If enough people increase the price due to supply and demand, the original con artists will have the chance to liquidate all their assets and vanish, a technique known as a "rug pull." On the blockchain, there is no such thing as fraud protection or FDIC insurance.
Even the most knowledgeable and passionate cryptocurrency experts are aware that there are now a lot of new and developing threats in the world of cryptocurrencies.
Some people have survived frauds on their own, including blockchain investor and entrepreneur Ian Balina, who claimed to have lost $2.5 million after someone broke into his Evernote account and stole the private wallet key information. Even for seasoned investors, Balina's tale illustrates the risk of loss and fraud when working with a brand-new, highly volatile asset class.
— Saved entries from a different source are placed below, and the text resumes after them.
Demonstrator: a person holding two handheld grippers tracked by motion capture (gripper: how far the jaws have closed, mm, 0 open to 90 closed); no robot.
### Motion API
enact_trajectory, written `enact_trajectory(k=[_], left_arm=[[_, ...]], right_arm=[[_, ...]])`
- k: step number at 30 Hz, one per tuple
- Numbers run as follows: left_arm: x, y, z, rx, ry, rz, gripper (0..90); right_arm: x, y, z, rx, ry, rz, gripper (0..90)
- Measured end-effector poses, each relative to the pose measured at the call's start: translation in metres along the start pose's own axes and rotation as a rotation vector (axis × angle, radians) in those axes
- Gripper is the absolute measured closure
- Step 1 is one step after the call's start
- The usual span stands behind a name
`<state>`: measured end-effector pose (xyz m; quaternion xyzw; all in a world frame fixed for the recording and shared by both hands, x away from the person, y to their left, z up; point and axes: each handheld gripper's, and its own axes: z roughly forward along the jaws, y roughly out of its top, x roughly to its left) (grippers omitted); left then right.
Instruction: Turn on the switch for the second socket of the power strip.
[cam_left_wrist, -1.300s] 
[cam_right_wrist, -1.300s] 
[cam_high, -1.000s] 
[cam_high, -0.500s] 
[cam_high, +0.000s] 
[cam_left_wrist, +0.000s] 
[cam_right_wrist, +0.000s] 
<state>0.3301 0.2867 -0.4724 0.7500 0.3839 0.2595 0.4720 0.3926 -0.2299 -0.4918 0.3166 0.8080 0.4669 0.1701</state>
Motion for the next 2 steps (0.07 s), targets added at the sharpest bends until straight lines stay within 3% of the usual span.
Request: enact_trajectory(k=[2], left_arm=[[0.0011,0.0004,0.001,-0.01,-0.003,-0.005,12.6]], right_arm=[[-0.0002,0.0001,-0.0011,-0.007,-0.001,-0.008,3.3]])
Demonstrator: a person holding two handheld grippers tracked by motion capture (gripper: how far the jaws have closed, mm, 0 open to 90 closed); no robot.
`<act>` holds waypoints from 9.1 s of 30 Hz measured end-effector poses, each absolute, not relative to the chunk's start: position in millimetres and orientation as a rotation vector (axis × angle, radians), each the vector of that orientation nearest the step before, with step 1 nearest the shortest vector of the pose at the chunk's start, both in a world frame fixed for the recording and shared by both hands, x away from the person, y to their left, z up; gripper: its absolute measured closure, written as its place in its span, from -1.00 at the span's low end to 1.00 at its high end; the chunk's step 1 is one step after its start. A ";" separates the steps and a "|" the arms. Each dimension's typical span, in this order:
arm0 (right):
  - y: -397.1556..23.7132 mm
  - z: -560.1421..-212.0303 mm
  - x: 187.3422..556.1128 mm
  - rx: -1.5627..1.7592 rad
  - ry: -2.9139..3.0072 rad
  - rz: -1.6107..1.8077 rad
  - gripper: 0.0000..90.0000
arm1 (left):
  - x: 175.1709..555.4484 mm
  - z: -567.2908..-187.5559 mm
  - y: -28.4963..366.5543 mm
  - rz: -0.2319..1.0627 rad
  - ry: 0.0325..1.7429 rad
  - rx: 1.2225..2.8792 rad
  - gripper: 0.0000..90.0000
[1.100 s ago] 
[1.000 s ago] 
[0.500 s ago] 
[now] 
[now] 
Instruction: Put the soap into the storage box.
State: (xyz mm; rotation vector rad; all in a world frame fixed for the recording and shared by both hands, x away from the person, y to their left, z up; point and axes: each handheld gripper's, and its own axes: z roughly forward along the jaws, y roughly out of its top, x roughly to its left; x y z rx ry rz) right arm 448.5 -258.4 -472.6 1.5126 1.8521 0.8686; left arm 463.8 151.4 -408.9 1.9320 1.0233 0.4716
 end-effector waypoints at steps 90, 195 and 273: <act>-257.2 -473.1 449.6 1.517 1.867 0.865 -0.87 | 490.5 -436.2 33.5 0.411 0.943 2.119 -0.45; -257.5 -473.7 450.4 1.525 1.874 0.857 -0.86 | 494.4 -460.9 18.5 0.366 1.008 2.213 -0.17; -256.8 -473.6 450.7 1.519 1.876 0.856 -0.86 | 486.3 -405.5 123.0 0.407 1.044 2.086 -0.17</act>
Most passive investors are advised by financial experts to keep their cryptocurrency holdings to less than 5% of their total portfolios and never put their cryptocurrency investments ahead of emergency savings or the repayment of high-interest debt.
You must safeguard your digital wallets from hackers just like you would your physical wallet. Put big sums of digital money in a safe or FDIC-insured savings account to practice strong digital security habits like how you would manage large amounts of physical money.
Small-scale investors with a few hundred dollars worth of cryptocurrency are likely fine keeping it on a well-known exchange like Coinbase, according to experts. However, it makes more sense to include a wallet for added safekeeping if you acquire cryptocurrency valued at several thousand dollars.
There are two different kinds of cryptocurrency wallets, known as "hot wallets" and "cold wallets," respectively. Online servers hold or store hot wallets. They are safe, but more prone to hacking than cold storage, which is the offline hardware storage of cryptocurrency.
Imagine cold storage as being like a safe on a USB drive. Although it is more secure, you risk losing all access to your money if you forget your password or misplace the device.
Like cash in a bank, cryptocurrency held in hot wallets is not FDIC-insured. Therefore, you should ensure that whichever platform or wallet you use to store your cryptocurrency has high-security standards.
These security measures include private insurance policies, two-factor authentication, and using the cold wallet to store some portions.
Since there are massive scams, one needs to be aware of how these fraudulent activities are formally reported. There are several platforms where these could be reported apart from the FBI. These are as follows:
- The FTC: ReportFraud,ftc.gov
- The US Securities and Exchange Commission (SEC) at sec.gov/tcr
- The Commodity Futures Trading Commission (CFTC) at CFTC.gov/complaint
In cryptocurrency scams between January 2021 and March 2022, victims lost more than $1 billion, according to a report published on Friday by the Federal Trade Commission. Since the start of 2021, over 46,000 people have lost money in cryptocurrency fraud, making it the most common type of payment scam.
The good news is that Coinbase insures against crime and secures the bulk of its digital assets. If your account is compromised, you will receive a reimbursement. They may still credit your account even if you lost money carelessly or unintentionally.
Any kind of money that exists digitally or virtually and uses cryptography to safeguard transactions is known as cryptocurrency, also referred to as crypto-currency or crypto. Cryptocurrencies use a decentralized mechanism to track transactions and create new units rather than a central body to issue or regulate them.
There are massive scams associated with cryptocurrency that one should be aware of. New scams are springing up every day but there are always common red flags through which we can avoid losing our money. Undoubtedly, a lot of people have made money but there are massive scams as well.